**Required action:**
When you transcribe the listing that follows, keep every line exact and omit the pictures.
++++ Information provided ++++
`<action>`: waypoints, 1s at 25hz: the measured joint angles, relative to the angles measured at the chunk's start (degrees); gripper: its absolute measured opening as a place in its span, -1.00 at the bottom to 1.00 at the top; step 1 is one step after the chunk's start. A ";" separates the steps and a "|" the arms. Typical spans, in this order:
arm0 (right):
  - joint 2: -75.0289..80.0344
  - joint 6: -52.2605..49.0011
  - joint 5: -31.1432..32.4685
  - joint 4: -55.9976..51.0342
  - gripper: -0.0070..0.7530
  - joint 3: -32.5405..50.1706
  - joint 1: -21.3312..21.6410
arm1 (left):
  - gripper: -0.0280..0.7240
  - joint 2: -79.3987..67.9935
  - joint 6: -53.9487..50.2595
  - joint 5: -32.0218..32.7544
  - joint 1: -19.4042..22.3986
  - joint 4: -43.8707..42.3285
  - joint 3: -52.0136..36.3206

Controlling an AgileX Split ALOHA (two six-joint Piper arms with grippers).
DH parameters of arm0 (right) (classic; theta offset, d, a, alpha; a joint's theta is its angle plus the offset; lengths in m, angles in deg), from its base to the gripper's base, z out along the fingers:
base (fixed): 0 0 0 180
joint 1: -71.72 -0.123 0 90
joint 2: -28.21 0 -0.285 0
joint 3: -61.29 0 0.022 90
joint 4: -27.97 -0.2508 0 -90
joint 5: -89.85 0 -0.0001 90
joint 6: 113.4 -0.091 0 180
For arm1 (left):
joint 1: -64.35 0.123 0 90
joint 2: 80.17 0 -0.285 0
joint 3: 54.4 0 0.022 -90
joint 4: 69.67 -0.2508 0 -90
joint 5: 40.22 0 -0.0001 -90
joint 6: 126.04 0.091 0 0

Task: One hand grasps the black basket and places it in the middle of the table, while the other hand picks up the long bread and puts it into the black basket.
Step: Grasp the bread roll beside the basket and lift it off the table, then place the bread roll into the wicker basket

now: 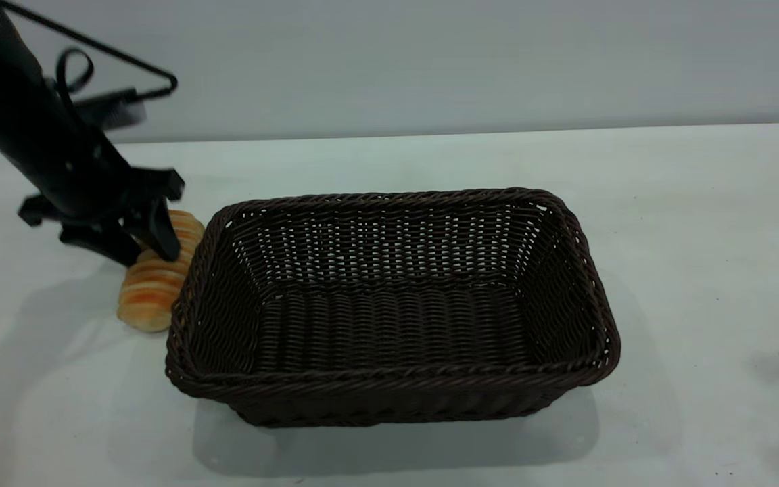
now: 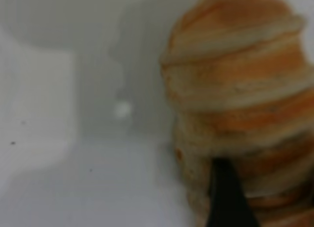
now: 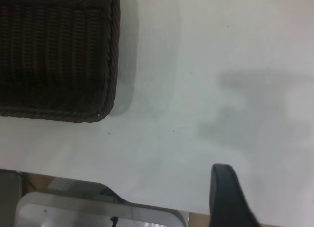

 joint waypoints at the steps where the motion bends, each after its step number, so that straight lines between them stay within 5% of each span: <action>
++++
**Answer to this task:**
`<action>`: waypoints, 1s at 25hz: the measured joint angles, relative to the angles measured at the chunk's start (degrees); gripper: its absolute measured opening as a place in its span, -1.00 at the bottom to 1.00 at the top; step 1 is one step after the chunk's start. A ";" separates the steps and a "|" the arms. Typical spans, in this order:
arm0 (right):
  - joint 2: -75.0289..80.0344
  - joint 6: -52.2605..49.0011
  - joint 5: -31.1432..32.4685
  - joint 4: -55.9976..51.0342
  - gripper: -0.0070..0.7530
  - joint 3: -32.5405..50.1706
  - joint 1: -21.3312..21.6410
arm1 (left):
  - gripper: -0.0280..0.7240
  - joint 2: -79.3987..67.9935
  - joint 6: -53.9487..50.2595
  - joint 5: -32.0218..32.7544
  - joint 1: -19.4042..22.3986
  - joint 4: -43.8707..42.3285
  - joint 3: -52.0136..36.3206

Controlling an AgileX Split ALOHA (two six-joint Piper arms with grippers).
DH parameters of arm0 (right) (classic; theta offset, d, a, alpha; a joint's theta is its angle plus the offset; lengths in m, angles in deg), from its base to the gripper's base, z out along the fingers:
base (fixed): 0 0 0 180
joint 1: -71.72 -0.123 0 90
joint 2: -28.21 0 -0.285 0
joint 3: -61.29 0 0.022 90
joint 4: -27.97 -0.2508 0 -90
joint 5: -89.85 0 -0.0001 90
joint 6: 113.4 -0.091 0 180
For arm1 (left):
joint 1: -64.35 0.123 0 90
joint 2: 80.17 0 -0.285 0
joint 3: 54.4 0 0.022 -90
joint 4: 69.67 -0.2508 0 -90
joint 5: 40.22 0 -0.0001 -90
joint 6: 126.04 0.091 0 0

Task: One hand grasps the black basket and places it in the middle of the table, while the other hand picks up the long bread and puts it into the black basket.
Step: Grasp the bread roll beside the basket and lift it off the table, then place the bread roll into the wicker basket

now: 
now: 
now: 

 joint waypoints at the steps where the motion bends, each after its step number, so that straight lines between them stay within 5% of each span: <action>

The exercise is now done.